- **Exercise requirements**
Only part of the listing is needed, namely the lines from its start through the line with "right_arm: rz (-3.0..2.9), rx", and they should be retyped exactly.

_ _ _

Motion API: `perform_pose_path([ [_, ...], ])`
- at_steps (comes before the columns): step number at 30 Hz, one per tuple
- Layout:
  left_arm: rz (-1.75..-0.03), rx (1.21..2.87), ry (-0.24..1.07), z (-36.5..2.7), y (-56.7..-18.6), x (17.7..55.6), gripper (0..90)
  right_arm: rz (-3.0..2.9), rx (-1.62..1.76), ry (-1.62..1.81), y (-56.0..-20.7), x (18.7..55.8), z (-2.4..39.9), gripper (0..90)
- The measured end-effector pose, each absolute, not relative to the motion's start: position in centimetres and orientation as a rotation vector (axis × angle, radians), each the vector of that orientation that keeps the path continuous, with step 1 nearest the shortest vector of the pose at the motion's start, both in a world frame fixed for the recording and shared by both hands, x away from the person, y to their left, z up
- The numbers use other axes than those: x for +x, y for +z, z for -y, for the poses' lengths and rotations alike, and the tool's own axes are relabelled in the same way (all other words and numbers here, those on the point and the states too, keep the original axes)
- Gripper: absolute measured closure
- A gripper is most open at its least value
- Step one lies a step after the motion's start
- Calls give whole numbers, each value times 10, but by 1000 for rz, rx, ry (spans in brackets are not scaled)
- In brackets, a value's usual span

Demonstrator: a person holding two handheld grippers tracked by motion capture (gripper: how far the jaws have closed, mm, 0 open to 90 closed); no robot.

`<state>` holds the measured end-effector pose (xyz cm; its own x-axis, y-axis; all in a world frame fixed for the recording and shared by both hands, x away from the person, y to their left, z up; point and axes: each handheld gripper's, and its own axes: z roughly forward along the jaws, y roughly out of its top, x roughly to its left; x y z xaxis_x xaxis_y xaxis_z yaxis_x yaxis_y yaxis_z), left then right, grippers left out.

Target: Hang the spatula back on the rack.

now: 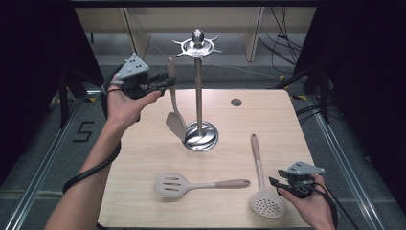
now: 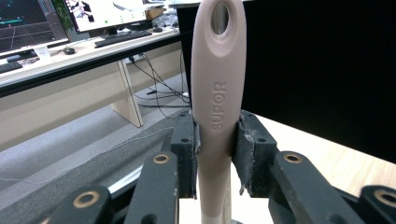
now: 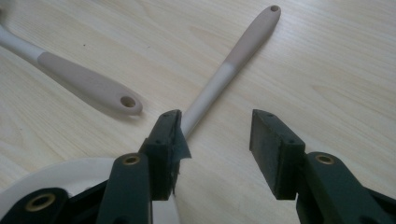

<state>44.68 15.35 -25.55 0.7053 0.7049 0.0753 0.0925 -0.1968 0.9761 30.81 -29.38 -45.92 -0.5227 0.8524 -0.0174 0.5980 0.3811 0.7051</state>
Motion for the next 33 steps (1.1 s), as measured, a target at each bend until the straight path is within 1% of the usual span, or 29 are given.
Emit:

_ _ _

- **Task solution**
Motion API: `perform_pose_path([ [_, ...], ])`
- at_steps (comes before the columns): step number at 30 Hz, one per tuple
- Layout:
  left_arm: rz (-1.75..-0.03), rx (1.21..2.87), ry (-0.24..1.07), z (-36.5..2.7), y (-56.7..-18.6), x (17.7..55.6), gripper (0..90)
  right_arm: rz (-3.0..2.9), rx (-1.62..1.76), ry (-1.62..1.81), y (-56.0..-20.7), x (18.7..55.8), z (-2.4..39.9), gripper (0..90)

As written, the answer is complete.